Dear Fremont Residents
Happy New Year from Fremont Township Highway Department! I’d like to introduce myself—My name is Alicia Dodd, and I am the new Highway Commissioner, replacing Bill Grinnell, a long-time Fremont Township Highway veteran. Our department is charged with maintaining 40 miles of roads and their right of ways. This involves paving, plowing, patching, signage, roadside trimming, and roadside drainage. We also offer chipping service to our residents for trees limbs that fall during storms as well as a twice a year chipping service scheduled in advance with HOAs.
Our department replaces aged culverts under driveways and roadways. An ideal time to replace these is when a new driveway is being installed, although we will replace failing culverts as needed. The replacement pipe is made of plastic, with an indefinite lifetime, rather than the corrugated metal pipe which lasts approximately 20-30 years. Homeowners are required to call for a culvert inspection before replacing their driveways.
Our roadside maintenance involves tree and shrub trimming to prevent damage to large, passing vehicles and to improve visibility. It’s our policy to also remove woody, invasive plants, like buckthorn and honeysuckle, in our right of ways.
Our paving schedule is generally based on a 20-year rotation. Paving costs account for the largest percentage of our budget each year, so prolonging the life of our roads makes good financial sense. Please do not burn leaves on our roads. In addition to being against Countryside Fire Ordinance, burning in the streets contributes to significant damage to our roads.
Stormwater issues on private property are generally handled by Lake County Planning, Building and Development Department, who can provide guidance on surface drainage (or lack thereof) and possible solutions.
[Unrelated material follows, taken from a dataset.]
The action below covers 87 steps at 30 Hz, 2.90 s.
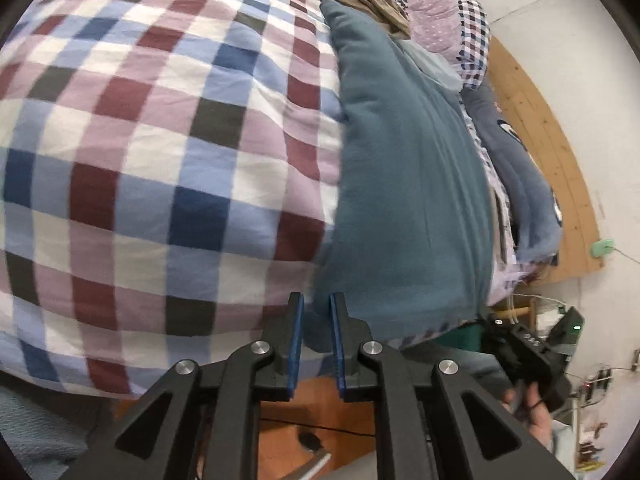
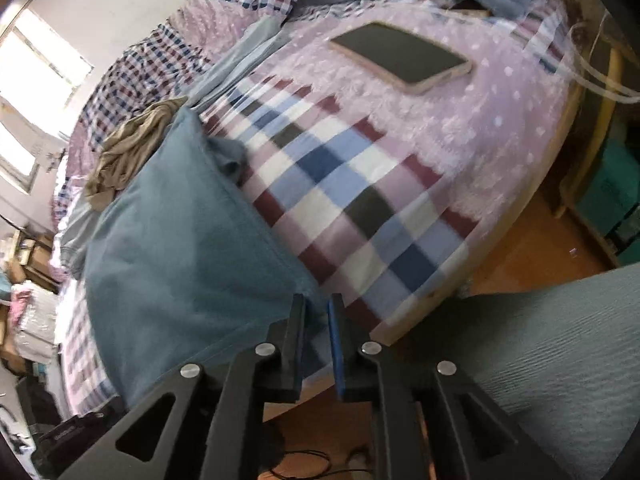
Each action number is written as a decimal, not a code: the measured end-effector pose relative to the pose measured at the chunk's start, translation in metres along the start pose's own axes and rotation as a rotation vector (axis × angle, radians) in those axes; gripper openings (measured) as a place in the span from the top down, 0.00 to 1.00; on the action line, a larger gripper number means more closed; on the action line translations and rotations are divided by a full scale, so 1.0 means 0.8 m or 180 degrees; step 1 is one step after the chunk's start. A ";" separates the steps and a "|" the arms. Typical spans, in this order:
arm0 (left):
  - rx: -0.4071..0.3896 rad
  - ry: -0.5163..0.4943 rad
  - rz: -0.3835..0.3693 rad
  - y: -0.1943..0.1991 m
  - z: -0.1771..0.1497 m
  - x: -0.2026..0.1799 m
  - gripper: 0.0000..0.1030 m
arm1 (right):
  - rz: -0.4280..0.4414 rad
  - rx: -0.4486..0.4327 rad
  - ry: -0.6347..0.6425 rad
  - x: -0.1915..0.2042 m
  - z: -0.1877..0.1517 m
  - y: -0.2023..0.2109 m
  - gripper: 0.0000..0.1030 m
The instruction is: Fold clothes
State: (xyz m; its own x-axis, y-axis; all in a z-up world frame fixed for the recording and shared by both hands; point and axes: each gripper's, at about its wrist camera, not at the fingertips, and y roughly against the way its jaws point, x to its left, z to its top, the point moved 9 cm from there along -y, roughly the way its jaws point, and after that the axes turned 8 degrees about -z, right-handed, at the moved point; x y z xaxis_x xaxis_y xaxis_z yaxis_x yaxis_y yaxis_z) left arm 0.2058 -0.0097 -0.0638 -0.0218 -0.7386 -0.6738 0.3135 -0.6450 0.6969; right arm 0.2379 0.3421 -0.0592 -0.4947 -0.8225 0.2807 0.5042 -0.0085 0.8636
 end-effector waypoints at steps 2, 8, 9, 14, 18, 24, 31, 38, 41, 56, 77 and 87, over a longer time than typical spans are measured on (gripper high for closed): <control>-0.0095 -0.0031 0.0041 0.010 0.003 0.003 0.67 | -0.0036 -0.0097 0.0042 0.002 0.012 0.007 0.88; -0.0531 -0.0045 -0.0218 0.036 0.048 -0.017 0.34 | -0.0036 -0.0426 0.0264 0.024 0.066 0.027 0.80; -0.0588 -0.0062 -0.0239 0.038 0.058 -0.021 0.31 | 0.0049 -0.0467 0.0348 0.040 0.077 0.028 0.75; -0.0802 -0.0266 -0.0236 0.041 0.122 -0.047 0.28 | 0.0564 -0.0662 0.1039 0.149 0.132 0.029 0.55; -0.0862 -0.0420 -0.0220 0.020 0.187 -0.063 0.28 | 0.0799 -0.0674 0.1518 0.236 0.169 0.007 0.53; -0.0717 -0.0353 -0.0043 -0.037 0.280 -0.038 0.28 | 0.0792 -0.0535 0.1996 0.310 0.206 -0.068 0.52; -0.0643 -0.0323 0.0066 -0.086 0.324 -0.003 0.28 | 0.0600 -0.0490 0.1788 0.307 0.273 -0.145 0.52; -0.0594 -0.0321 -0.0031 -0.110 0.348 0.001 0.78 | 0.0610 -0.0095 0.1862 0.309 0.264 -0.198 0.81; -0.0602 -0.0315 -0.0065 -0.113 0.349 0.002 0.92 | 0.0636 -0.0190 0.1842 0.310 0.270 -0.196 0.93; -0.0930 -0.0510 0.0859 -0.108 0.391 0.004 0.56 | 0.0179 -0.0575 0.1604 0.303 0.295 -0.177 0.77; -0.0601 -0.1286 0.1246 -0.183 0.346 -0.073 0.19 | 0.0172 -0.0268 0.2293 0.354 0.219 -0.224 0.51; -0.0580 -0.1407 0.1383 -0.191 0.344 -0.071 0.15 | 0.0149 -0.0326 0.2334 0.352 0.216 -0.230 0.51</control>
State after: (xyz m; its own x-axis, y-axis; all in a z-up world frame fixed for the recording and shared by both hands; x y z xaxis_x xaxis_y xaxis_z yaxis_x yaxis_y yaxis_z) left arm -0.1019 0.0768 -0.0647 -0.2332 -0.9611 -0.1478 0.5371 -0.2540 0.8044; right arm -0.1166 0.2102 -0.0670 0.1107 -0.9916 -0.0665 0.5944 0.0124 0.8041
Our department becomes involved when stormwater could negatively affect our roads, causing icing and surface degradation.
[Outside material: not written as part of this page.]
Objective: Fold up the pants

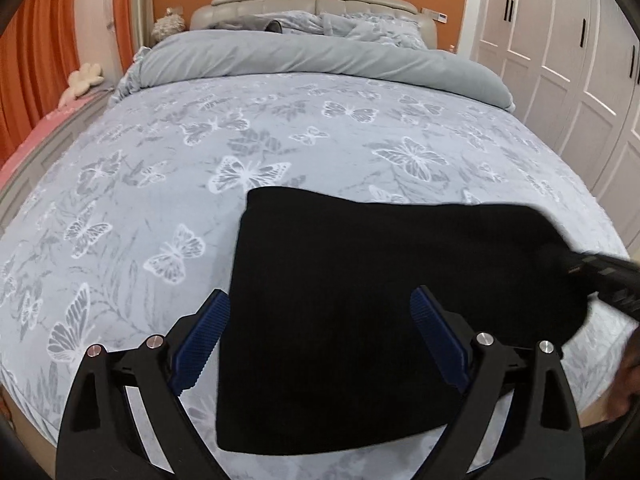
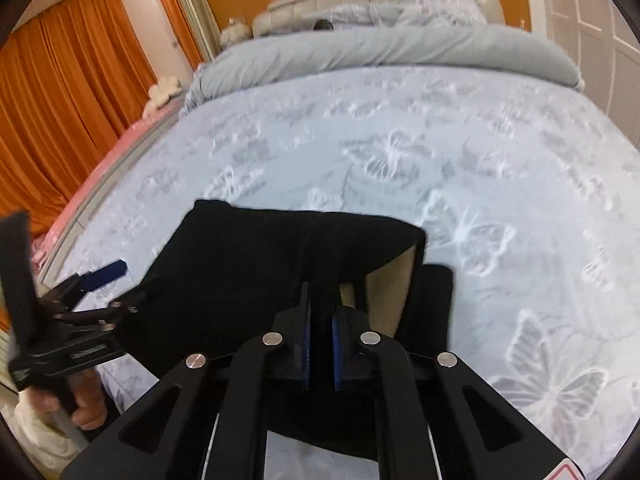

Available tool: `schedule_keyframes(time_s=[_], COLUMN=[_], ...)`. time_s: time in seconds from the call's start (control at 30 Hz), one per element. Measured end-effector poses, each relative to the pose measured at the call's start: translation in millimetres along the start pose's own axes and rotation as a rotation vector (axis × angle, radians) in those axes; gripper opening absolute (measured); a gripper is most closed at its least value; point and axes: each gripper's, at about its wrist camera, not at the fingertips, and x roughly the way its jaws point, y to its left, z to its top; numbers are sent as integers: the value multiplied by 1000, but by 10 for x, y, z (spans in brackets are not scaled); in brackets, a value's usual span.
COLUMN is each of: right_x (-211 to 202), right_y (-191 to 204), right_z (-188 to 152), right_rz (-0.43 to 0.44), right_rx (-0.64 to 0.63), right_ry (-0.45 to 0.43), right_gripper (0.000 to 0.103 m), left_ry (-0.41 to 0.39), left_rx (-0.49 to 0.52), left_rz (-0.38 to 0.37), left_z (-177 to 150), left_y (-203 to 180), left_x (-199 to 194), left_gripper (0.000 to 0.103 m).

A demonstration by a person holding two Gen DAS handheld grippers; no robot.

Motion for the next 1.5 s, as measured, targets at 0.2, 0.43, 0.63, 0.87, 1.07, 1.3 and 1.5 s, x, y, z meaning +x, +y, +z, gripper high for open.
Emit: schedule_keyframes(time_s=[0.2, 0.43, 0.63, 0.87, 1.07, 1.3, 1.5], right_x=[417, 511, 284, -53, 235, -270, 814], right_y=[-346, -356, -182, -325, -363, -317, -618], right_z=[-262, -325, -179, -112, -224, 230, 288], right_rz=[-3, 115, 115, 39, -103, -55, -140], right_rx=[108, 164, 113, 96, 33, 70, 128], right_ry=[235, 240, 144, 64, 194, -110, 204], right_gripper=[46, 33, 14, 15, 31, 9, 5], left_ry=[52, 66, 67, 67, 86, 100, 161], left_rx=[48, 52, 60, 61, 62, 34, 23], left_rz=[47, 37, 27, 23, 22, 30, 33], left_z=[-76, -113, -125, -122, -130, -109, -162], left_y=[-74, -73, -134, -171, -204, -137, -49], left_x=[174, 197, 186, 171, 208, 254, 390], left_gripper=[91, 91, 91, 92, 92, 94, 94])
In areas with storm sewers, our department provides street cleaning, a fall leaf cleanup of the right of ways and curb line, and maintenance of the storm sewer system. Routine maintenance involves removing sediment and debris from the storm sewer’s catch basins, to prevent clogging and reduce the sediment flowing downstream into lakes/creeks. Non-routine maintenance includes unclogged blocked pipes and replacing aged and deteriorating structures. Road salt from winter operations ages our concrete structures, which require replacing roughly every 25 years.
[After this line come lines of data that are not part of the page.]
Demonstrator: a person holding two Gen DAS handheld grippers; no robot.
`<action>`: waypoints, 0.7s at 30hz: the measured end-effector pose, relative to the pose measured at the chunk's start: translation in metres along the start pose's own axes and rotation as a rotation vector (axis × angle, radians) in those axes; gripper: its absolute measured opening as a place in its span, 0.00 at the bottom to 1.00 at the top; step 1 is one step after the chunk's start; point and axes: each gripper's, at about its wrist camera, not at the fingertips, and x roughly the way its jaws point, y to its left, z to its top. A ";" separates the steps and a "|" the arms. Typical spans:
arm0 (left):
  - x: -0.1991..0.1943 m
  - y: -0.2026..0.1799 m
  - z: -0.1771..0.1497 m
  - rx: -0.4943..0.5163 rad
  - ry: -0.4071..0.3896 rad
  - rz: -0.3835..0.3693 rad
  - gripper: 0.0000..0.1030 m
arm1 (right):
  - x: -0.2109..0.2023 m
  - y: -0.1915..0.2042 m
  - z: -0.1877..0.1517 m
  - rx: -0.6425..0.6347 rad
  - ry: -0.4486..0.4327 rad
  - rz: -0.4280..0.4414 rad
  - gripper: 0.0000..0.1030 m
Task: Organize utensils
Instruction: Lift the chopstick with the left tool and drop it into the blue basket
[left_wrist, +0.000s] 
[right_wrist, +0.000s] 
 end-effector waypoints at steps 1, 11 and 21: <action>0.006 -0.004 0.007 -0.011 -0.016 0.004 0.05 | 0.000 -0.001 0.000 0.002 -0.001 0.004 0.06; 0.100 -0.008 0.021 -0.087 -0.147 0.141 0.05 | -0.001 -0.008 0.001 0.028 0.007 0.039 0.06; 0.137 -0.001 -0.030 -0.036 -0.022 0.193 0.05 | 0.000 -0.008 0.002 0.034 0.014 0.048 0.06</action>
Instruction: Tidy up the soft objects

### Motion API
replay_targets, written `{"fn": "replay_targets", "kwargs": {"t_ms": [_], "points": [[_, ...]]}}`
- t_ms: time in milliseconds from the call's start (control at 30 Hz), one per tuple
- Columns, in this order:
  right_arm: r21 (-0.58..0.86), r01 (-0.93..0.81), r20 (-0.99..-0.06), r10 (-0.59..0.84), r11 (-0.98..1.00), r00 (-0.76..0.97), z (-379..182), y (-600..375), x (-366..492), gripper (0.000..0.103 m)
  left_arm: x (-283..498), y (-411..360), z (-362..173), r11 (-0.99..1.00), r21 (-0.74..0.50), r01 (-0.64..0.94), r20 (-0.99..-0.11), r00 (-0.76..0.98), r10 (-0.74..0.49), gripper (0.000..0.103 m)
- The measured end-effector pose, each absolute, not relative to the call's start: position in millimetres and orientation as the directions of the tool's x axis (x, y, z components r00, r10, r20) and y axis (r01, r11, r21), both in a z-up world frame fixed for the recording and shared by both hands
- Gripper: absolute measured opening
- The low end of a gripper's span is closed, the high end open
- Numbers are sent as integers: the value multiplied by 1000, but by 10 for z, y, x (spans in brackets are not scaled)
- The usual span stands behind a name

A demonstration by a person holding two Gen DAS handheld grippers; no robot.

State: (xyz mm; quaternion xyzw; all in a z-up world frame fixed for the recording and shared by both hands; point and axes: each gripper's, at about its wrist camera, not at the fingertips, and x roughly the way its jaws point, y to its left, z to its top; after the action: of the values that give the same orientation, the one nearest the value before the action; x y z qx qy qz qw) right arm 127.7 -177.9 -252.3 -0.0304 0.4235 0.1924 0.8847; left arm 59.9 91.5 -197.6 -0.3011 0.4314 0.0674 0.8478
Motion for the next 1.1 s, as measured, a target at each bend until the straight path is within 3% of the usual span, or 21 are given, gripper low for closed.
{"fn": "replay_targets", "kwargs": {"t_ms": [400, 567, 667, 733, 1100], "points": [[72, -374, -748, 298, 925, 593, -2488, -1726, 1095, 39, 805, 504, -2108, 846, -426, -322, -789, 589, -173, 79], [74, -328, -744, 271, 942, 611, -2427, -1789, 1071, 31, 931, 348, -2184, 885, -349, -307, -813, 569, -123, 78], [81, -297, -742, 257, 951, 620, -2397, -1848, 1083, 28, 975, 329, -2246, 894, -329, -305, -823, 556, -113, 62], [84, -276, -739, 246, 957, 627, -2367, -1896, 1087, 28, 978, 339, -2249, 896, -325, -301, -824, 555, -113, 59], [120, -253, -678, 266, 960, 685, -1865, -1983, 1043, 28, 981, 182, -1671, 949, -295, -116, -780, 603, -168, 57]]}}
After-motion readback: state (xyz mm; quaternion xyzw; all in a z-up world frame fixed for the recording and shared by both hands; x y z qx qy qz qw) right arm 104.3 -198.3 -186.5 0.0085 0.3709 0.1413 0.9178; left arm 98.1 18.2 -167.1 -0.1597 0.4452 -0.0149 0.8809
Snowplowing is arguably our most crucial role at the highway department. Providing safe driving conditions is paramount. We are also actively working on ways to reduce our salt usage while providing safe driving conditions. In addition to the environmental effects of salt in our lakes and groundwater, it also contributes to countless dollars of corrosive damage to vehicles and infrastructure. Your highway department takes all of these factors into consideration and does its best to provide a responsible balance. All of our drivers have attended Lake County’s Deicing Program and whenever possible, our trucks are equipped with equipment to make our winter operations more efficient and effective. We try to be particularly conscientious with our salt usage around lake areas.
In addition to continuing with these services, my goal is to improve communications with our residents, improve transparency with our projects each year, and add efficiency using Geographic Information Services and a progressive roadside maintenance plan.